**Goal of the exercise:** Within the entries below, every line containing "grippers" is to be copied.

Records from a data collection:
Start of Block
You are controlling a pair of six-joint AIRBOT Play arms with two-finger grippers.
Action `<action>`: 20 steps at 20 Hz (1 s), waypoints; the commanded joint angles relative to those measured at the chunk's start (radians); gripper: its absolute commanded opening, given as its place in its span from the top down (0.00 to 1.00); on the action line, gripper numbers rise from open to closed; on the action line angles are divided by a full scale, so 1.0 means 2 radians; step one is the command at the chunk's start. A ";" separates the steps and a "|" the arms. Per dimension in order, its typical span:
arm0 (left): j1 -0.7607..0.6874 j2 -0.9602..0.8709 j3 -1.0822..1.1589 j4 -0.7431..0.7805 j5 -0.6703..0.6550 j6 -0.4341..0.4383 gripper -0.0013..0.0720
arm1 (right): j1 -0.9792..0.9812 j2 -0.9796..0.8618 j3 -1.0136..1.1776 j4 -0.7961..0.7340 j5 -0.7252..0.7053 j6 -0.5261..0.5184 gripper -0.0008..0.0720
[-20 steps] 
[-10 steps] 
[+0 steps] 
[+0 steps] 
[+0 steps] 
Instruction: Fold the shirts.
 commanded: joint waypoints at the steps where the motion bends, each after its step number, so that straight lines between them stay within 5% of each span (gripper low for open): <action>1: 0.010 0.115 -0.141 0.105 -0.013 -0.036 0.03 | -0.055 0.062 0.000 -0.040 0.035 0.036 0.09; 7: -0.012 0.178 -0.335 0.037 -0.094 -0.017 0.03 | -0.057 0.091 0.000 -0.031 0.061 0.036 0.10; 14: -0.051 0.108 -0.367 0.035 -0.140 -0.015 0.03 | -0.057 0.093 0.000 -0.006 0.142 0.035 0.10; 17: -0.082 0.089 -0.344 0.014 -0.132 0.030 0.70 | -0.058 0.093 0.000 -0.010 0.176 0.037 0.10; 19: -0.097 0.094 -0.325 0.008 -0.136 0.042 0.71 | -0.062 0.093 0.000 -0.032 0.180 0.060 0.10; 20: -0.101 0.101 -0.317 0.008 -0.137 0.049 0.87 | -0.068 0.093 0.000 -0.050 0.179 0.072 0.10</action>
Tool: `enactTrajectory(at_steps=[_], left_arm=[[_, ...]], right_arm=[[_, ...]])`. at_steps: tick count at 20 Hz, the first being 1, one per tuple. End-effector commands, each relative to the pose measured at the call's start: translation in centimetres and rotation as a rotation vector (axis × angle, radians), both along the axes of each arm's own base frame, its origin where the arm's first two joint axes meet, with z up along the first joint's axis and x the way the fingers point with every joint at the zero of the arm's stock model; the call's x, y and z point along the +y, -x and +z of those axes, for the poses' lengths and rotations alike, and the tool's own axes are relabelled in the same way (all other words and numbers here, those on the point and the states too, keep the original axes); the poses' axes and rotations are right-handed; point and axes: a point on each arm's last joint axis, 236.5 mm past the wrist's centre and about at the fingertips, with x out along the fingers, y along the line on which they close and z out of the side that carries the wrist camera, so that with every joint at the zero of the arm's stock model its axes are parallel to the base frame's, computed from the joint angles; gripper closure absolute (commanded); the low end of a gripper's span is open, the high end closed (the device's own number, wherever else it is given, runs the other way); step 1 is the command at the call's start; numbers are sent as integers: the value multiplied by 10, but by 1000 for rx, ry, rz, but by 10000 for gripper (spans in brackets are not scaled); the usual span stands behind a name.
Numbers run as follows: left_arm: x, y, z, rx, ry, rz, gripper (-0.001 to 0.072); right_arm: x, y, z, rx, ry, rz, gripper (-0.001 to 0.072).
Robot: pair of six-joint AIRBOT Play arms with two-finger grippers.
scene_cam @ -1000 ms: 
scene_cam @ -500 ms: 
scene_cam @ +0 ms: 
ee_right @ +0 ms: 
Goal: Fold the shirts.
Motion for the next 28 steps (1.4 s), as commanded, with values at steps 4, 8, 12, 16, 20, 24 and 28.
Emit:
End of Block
**Completed exercise:**
You are controlling a pair of six-joint AIRBOT Play arms with two-finger grippers.
Robot: pair of six-joint AIRBOT Play arms with two-finger grippers.

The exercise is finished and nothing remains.